Not surprisingly, he believes that his deep experience with combat medicine and other sufferings over the years taught him to think differently. “I think a lot of times we can just be frustrated by our trauma patient population. But being in Iraq and being one of them, a homeless person essentially, made me feel more compassion for them. When you go without for a long period of time—I’m talking food, shelter, warmth, and protection—it brings you down to a lower level,” he said. “I’ve learned that all people pretty much want to live another day. And they want to be treated compassionately.”
The response is golden
Years have passed since his first major trauma casualty. On that day, a four-year-old boy, who was critically wounded by a shot in the head, arrived at the hospital just after midnight. “I was a very junior surgeon, and of course I thought there was no way that anybody could survive this. And as a matter of fact, I was told that this is a non-survivable injury, a trans-cranial gunshot wound,” he said. But the child did survive, and a year later the bashful boy walked into the intensive care unit alongside his mother to thank the trauma team, and throw a foam baseball Dr. Cole’s way.

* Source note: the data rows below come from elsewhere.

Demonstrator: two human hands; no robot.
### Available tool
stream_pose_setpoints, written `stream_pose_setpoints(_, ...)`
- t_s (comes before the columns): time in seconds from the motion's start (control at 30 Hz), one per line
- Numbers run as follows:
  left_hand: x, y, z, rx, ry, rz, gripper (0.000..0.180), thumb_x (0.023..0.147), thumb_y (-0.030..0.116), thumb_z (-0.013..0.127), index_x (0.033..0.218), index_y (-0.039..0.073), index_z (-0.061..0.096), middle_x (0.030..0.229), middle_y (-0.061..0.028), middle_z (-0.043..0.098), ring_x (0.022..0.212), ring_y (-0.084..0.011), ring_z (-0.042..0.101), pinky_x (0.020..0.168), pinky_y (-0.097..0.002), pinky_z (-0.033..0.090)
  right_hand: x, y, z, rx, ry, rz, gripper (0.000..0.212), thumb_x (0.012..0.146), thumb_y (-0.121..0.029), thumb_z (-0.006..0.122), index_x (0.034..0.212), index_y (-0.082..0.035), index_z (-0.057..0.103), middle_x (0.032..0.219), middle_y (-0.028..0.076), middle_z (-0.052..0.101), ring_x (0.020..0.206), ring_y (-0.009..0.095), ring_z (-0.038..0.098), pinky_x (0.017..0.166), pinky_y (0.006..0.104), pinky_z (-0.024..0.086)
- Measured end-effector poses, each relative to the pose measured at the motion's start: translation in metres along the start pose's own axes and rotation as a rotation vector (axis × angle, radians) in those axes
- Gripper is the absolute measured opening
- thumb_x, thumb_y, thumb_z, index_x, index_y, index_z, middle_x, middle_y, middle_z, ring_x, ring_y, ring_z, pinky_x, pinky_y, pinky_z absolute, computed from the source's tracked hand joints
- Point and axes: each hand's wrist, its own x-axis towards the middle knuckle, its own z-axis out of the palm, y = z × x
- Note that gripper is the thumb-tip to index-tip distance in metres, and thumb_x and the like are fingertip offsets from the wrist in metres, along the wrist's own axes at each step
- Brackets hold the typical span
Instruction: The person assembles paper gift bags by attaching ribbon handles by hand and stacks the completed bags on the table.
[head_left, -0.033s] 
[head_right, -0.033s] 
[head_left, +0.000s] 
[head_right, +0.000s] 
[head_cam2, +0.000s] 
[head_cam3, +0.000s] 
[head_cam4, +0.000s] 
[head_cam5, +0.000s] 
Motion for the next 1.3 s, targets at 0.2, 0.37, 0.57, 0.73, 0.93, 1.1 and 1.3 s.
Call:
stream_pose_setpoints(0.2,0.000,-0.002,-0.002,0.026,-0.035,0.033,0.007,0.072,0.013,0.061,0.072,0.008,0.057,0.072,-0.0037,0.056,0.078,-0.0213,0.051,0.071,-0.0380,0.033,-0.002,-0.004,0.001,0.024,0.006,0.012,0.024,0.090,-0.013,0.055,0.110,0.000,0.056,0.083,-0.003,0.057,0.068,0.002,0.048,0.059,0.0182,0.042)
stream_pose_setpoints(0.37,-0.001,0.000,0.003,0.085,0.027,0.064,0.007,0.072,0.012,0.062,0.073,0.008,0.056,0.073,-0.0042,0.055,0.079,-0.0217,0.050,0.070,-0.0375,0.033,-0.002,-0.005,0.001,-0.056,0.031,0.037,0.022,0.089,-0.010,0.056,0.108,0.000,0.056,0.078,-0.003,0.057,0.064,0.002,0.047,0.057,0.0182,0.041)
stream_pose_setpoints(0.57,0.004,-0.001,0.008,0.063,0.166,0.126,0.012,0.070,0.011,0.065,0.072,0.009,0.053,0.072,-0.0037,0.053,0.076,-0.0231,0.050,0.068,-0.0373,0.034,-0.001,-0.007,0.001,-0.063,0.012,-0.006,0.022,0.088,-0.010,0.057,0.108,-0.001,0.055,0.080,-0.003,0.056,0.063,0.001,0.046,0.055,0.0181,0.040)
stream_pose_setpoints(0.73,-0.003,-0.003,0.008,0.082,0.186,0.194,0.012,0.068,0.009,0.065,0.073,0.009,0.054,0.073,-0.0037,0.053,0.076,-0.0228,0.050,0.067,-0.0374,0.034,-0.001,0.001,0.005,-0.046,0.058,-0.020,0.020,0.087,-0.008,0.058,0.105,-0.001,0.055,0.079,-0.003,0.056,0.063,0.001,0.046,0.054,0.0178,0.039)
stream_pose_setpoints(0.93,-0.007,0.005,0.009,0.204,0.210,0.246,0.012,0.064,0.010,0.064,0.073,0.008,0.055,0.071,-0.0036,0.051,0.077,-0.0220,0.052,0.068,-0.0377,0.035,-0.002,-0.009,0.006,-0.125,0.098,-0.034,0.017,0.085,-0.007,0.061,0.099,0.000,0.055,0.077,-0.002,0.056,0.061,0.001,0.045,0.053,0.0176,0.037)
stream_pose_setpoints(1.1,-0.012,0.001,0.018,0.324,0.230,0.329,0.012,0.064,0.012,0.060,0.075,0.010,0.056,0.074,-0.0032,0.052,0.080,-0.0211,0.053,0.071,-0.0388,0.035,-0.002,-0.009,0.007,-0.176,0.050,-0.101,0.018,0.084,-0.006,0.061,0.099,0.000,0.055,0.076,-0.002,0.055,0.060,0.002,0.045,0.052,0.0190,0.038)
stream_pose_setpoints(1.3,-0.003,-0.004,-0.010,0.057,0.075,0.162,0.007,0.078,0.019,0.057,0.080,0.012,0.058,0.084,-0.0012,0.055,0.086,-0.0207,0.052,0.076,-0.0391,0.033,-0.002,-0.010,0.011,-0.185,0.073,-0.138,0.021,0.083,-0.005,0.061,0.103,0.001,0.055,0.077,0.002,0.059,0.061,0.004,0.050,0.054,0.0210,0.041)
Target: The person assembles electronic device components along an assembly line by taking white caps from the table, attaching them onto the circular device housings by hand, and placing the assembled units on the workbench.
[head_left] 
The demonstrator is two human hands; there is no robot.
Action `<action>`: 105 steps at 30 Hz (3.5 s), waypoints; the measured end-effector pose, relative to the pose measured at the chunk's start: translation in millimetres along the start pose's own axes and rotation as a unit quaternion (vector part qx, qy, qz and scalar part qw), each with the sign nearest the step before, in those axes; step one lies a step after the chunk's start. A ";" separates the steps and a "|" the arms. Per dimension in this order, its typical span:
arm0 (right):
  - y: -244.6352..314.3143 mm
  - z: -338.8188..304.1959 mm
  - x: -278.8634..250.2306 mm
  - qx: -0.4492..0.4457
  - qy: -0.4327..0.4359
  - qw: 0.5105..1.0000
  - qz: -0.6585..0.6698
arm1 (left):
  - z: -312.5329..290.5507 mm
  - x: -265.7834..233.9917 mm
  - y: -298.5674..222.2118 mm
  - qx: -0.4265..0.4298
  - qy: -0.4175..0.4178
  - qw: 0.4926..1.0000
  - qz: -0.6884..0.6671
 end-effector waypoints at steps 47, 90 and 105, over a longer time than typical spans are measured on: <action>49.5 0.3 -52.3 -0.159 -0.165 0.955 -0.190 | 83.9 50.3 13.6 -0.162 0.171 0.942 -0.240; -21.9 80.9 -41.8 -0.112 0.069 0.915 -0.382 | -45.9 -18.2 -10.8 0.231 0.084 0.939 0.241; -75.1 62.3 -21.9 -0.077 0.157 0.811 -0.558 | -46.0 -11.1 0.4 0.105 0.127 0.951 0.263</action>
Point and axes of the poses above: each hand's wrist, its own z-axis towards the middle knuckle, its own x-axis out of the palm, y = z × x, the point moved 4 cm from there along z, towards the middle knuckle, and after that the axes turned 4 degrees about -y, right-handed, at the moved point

Trauma teams see sad endings. And miracles. “I take care of devastatingly injured patients, but it’s a lot more than a surgeon and a surgeon’s team that does save these patients’ lives and cures them,” he said. “I have seen patients get better when I thought it was not possible from the perspective of medicine and science.”
A man of faith, Dr. Cole has maintained a steady dialogue with God. “I tell my patients’ families in a very, very horrible situation that I think the likely outcome is going to be ‘X,’ but I never say always, and I never say never, because every once in a while the unexplainable happens,” he said. “So, I say, don’t ever lose hope, and don’t ever lose faith.”
*Cole J. Trauma: My Life as an Emergency Surgeon. New York City, NY: St. Martin’s Press; 2011.